The MSA tracked this dynamic envelope better than two Mosfet amps from FirstWatt and ModWright (M2 and KWA-100 respectively) but did it neither as fiercely as my headphone system nor as violently as far more powerful direct-coupled class A amps like a big Karan would. On transient sharpness or edginess—the lightningy aspect—the MSA exhibited Sam Tellig's Mosfet mist. It was less honed and blistery than FirstWatt's F5 for example. Texturally, such sharp attacks didn't peel out from soggier surrounding thicket to the same distinctive extent. For dynamic jump or startle factor however, Nagra's 60-watter was actually quite surprising. It delivered the swing voltages. I'm inclined to regard its switch-mode power supply as enabler of this subjective speed. For transient pungency or whipping action meanwhile, the MSA was mellower. It clothed its attacks in some thin cotton. It didn't maximally highlight textural differences between a snarly popped e-bass wire and a legato bowed violin string. That was recognizable Mosfet behavior which incurs some mild homogenization. This usually falls under prettification.


In most reviews attempting to define the Nagra house sound, variations on sumptuous dominate. This suggests that the Swiss are very concerned with what's vaguely grouped under tone or timbre. Of the three components supplied, the MSA exhibited the least of this yet clearly carried distilled remnants versus something cooler and more lit up like my F5. I'd characterize the MSA as microdynamically pushing the envelope of the more affordable but quality Mosfet amps I had on hand. Macrodynamically it will be power limited at least in stereo mode yet relative to neighbourly peace and what I can realistically listen to, this never became an issue and was relevant only vis-à-vis my headphone reference.

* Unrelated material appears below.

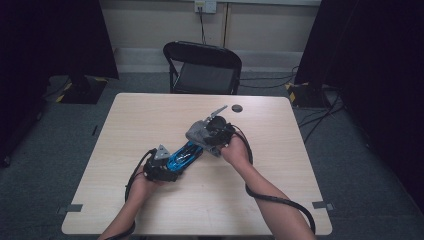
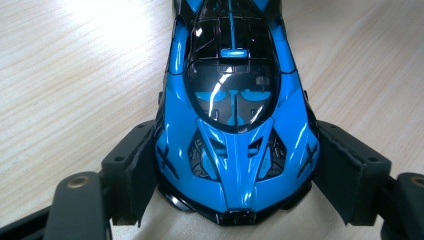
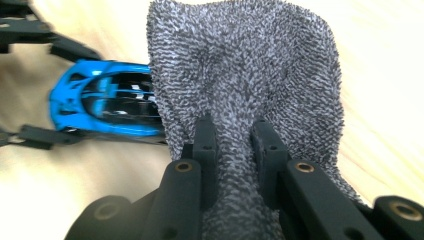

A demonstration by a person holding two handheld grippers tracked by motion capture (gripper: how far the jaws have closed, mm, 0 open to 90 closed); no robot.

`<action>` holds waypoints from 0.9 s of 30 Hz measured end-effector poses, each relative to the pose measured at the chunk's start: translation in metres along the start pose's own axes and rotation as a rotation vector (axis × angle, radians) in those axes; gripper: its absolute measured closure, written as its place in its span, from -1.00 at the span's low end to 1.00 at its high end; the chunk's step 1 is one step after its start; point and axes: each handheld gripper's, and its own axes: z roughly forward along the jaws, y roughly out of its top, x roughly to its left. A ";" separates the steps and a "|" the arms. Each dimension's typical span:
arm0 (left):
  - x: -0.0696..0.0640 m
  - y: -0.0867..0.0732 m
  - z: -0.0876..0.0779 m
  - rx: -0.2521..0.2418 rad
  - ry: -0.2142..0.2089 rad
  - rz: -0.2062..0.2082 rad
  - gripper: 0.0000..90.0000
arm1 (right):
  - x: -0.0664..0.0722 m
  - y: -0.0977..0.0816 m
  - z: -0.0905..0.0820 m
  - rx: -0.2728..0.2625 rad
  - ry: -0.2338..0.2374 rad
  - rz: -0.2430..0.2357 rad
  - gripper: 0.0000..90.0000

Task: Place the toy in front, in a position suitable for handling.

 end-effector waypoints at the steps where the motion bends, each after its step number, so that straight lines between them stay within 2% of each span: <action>1: 0.000 0.000 0.000 0.000 0.004 0.001 -0.45 | 0.007 0.002 0.000 0.001 0.012 -0.019 0.71; 4: 0.000 0.000 0.000 0.001 0.002 0.001 -0.45 | 0.013 0.002 0.001 0.004 0.020 -0.040 0.70; 5: 0.000 0.000 0.000 0.000 0.002 0.001 -0.45 | 0.018 0.002 0.002 0.006 0.033 -0.063 0.70; 12: 0.000 0.000 0.000 0.001 0.003 0.001 -0.45 | 0.031 -0.002 0.008 0.022 0.067 -0.099 0.70; 13: 0.000 0.000 0.000 0.001 0.002 0.002 -0.45 | 0.035 -0.003 0.010 0.026 0.071 -0.120 0.70; 16: 0.000 0.000 0.000 0.000 0.002 0.002 -0.45 | 0.041 -0.003 0.013 0.043 0.083 -0.139 0.70; 21: 0.000 0.000 0.000 0.000 0.001 0.000 -0.45 | 0.051 0.001 0.017 0.053 0.094 -0.196 0.70; 24: 0.000 0.000 0.000 0.001 0.002 0.003 -0.45 | 0.055 0.003 0.018 0.059 0.097 -0.210 0.70; 27: 0.000 0.000 0.000 0.001 -0.001 0.000 -0.45 | 0.064 0.006 0.022 0.073 0.118 -0.239 0.70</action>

If the most useful reviews condense a component's performance into one or two core features the writers are certain will translate across various systems to not bother with details that wouldn't survive outside their own setups, I'd single out for the MSA its handling of massed strings. Be it the elegiac Adagio for Strings by Samuel Barber, the Adagio of Prokovief's 5th Symphony, any Bruckner Andante or the saucy mayhem of a large Budapest gypsy ensemble doing a csardas or doïna, the Nagra indulged that typically (controlled!) tube thang of layering and burnished tone colors.


Blistery Flamenco guitar arpeggios and rasgueados, close-mic'd drum set workouts or brutal club fare with hard-as-nails bass beats weren't a special forté. Piano, violin and cello as the three classical instruments most cruel to transistor amps were. That's because the MSA focused on the sustain of tones while its excellent S/N ratio tracked decays very keenly. The Nagra then differed a bit from precedents in my circle of acquaintances. It didn't compromise good dynamic reflexes with its deliberate orientation towards minor warmth and mellower edges. Often warmer amps become cuddly and portly. They slow down. The MSA didn't. It did however refuse to get ugly. Music that only sounds authentic with maximum grit and bright shards underwent a Swiss civility makeover. That's part of this package.


This squarely applied also to other speakers like Aurelia's Cerica from Finland which were in at the same time. If you think legato not staccato, you've pegged the MSA's essence. If you think tube like, you will have to reference not the Yamamoto A-09S but something like my white Serbian EL84 push/pull monos. Their two local feedback loops of 0.3 and 4dB through the interstage and output transformers respectively 'mow grass' very deliberately (cancel THD). My current assessment of the Kaivalyas pegs them as about 30% tube, 70% transistor. I'd place the MSA on similar turf. It's likely why in past Nagra presentations, I've always preferred this amplifier to the company's own valve amps. Their Mosfet Stereo Amp distills just enough tube flavor to really suit this reformed valve appreciator.